It mangages the devie mesh and provides a convenient interface to JAX's JIT
compiler.

### Constructor
- `axis_dims`: A list or tuple of integers representing the shape of the device
mesh. The length of the list or tuple should be the same as the number of
dimensions of the device mesh. Each integer represents the number of devices
along the corresponding axis. One of the integers can be -1, which means that
the size of mesh along that axis is inferred from the number of devices.
- `axis_names`: A list or tuple of strings representing the names of the axes of
the device mesh. It should have the same length as `axis_dims`.
- `mesh_axis_splitting`: Default to `False`. On certain platforms like TPU,
devices are arranged in a physical mesh with certain dimensions. This parameter
controls whether splitting a phyisical mesh dimension into multiple logical
mesh dimensions is allowed. For example, on TPU pod with physical topology
4x4x4, it would be impossible to constract 8x8 logical mesh without splitting
the physical mesh dimensions. However, please note that splitting a physical
mesh dimension may lead to degraded communication bandwidth between devices.

### Method `sjit`
`sjit` is a wrapper around `jax.jit`, with additional support for `ShardingRule`
and sharding annotations in addition to the usual `PartitionSpecs`.

Parameters
- `fun`: The function to be compiled.
- `in_shardings`: A tuple of `ShardingRule`, `PartitionSpecs` objects or `None`
representing the sharding annotations for the input arguments of the function.
`None` means that the sharding is inferred by XLA.
- `out_shardings`: A tuple of `ShardingRule`, `PartitionSpecs` objects or `None`
representing the sharding annotations for the output of the function. `None`
means that the sharding is inferred by XLA.
- `static_argnums`: A tuple of integers representing the argument indices that
should be treated as static arguments.
- `annotation_shardings`: A dictionary mapping annotation names to `ShardingRule`
or `PartitionSpecs` objects. This is used to specify the shardings for
annotations specificied using `scalax.sharding.with_sharding_annotation`.

Returns
- A compiled function.


### Method `match_sharding_rule`
`match_sharding_rule` is a method to apply a sharding rule to a pytree under the
current mesh.

Parameters
- `sharding_rules`: A `ShardingRule` or `PartitionSpec` object to be applied to
the pytree. It can also be a pytree of `ShardingRule` or `PartitionSpec` objects.
- `pytree`: The pytree to be sharded.

Returns
- A pytree of concrete `NamedSharding` objects, which has the same structure as
the input pytree.


### Method `local_data_to_global_array`
`local_data_to_global_array` is a method to convert host local data to global
`jax.Array`. This is useful for data loading. We assume that each host loads a
portion of the data, and the data should be concatenated along a given axis to
form a global batch array.

Parameters
- `pytree`: The pytree of local data.
- `batch_axis`: The axis along which the data should be concatenated. Default to 0.
- `mesh_axis_subset`: A list of mesh names representing the subset of dimensions
the data should be sharded agaist. Default to `None`, which means that the data
is sharded against all dimensions.

Returns
- A global `jax.Array` or pytree of global `jax.Array` representing the global
batch.


## Function `with_sharding_constraint`
Similar to `jax.lax.with_sharding_constraint`, but takes `ShardingRule` and
`PartitionSpec` objects. This functions enforces a sharding constraint inside
a sjit'ed function.

Parameters
- `pytree`: The pytree to be sharded.
- `sharding_rule`: A `ShardingRule` or `PartitionSpec` object to be applied to
the pytree. It can also be a pytree of `ShardingRule` or `PartitionSpec` objects.

Returns
- The sharded pytree, with the same structure as the input pytree.
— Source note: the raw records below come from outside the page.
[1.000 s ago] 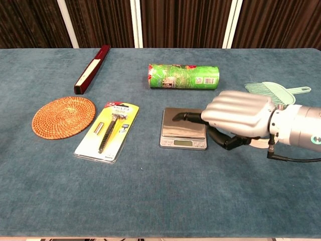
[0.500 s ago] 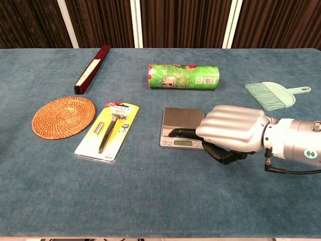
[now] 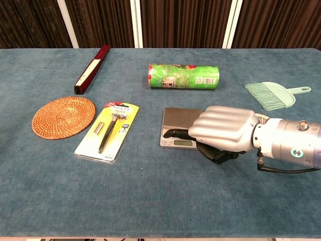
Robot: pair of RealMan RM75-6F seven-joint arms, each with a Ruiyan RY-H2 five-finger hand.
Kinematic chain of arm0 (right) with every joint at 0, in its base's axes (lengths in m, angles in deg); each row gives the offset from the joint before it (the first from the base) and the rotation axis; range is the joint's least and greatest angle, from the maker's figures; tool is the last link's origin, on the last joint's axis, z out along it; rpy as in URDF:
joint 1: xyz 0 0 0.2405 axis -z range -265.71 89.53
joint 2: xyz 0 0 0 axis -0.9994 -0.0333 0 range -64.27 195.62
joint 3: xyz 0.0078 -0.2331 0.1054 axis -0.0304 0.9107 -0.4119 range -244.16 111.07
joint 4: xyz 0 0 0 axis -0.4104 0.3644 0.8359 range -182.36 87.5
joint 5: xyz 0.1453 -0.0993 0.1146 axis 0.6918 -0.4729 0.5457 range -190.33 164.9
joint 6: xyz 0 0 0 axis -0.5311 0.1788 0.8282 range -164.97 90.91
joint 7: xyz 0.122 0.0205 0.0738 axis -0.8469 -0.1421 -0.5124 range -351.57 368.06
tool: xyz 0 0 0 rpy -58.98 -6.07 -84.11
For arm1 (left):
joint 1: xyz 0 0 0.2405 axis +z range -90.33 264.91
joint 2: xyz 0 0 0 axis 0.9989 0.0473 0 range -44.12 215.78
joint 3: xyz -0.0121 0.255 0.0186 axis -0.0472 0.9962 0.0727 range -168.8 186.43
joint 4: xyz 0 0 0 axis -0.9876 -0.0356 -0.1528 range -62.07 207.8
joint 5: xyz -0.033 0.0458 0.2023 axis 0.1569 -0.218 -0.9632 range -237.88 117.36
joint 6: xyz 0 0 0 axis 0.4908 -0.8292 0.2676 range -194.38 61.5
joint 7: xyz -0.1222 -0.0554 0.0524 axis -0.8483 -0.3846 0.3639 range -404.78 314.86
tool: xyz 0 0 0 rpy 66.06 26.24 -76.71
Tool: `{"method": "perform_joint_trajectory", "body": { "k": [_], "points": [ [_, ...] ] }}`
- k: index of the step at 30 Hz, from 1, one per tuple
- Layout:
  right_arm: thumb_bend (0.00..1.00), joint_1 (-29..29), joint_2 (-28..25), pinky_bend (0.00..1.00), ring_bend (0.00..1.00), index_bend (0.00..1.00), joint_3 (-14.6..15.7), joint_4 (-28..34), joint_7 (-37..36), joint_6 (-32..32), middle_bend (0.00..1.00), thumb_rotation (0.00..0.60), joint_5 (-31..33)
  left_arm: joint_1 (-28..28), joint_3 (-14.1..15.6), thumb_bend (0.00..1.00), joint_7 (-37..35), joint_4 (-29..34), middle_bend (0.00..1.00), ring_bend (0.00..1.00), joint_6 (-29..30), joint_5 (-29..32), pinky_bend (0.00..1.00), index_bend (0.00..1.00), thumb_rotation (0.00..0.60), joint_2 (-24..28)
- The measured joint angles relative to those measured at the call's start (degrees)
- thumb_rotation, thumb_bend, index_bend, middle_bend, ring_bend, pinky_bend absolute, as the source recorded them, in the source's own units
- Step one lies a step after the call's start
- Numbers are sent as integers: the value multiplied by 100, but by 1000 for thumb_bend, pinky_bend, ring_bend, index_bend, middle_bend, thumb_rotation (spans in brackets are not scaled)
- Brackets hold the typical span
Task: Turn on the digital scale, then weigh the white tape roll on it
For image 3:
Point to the mint green brush dustpan set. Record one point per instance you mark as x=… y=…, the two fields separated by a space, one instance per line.
x=283 y=96

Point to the yellow razor blister pack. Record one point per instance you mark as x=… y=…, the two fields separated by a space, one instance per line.
x=118 y=118

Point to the dark wood partition screen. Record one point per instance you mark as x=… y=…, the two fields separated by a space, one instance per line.
x=180 y=22

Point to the silver digital kitchen scale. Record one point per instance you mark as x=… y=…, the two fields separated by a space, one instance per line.
x=180 y=118

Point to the dark red long box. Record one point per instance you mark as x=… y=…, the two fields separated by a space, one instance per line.
x=87 y=75

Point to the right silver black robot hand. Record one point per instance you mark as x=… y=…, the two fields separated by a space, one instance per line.
x=223 y=128

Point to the green printed bag roll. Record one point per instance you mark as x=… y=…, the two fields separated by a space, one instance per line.
x=185 y=76

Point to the round woven rattan coaster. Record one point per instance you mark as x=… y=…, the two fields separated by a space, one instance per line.
x=64 y=118

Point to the blue table cloth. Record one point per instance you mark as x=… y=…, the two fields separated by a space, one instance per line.
x=150 y=195
## Function `with_sharding_annotation`
This function provides a named sharding annotation for a pytree. The concrete
sharding for this annotated pytree can be then specified using the `annotation_shardings`
parameter of `sjit`.

Paramters
- `pytree`: The pytree to be annotated.
- `sharding_name`: The string name of the sharding annotation.

Returns
- The sharded pytree, with the same structure as the input pytree.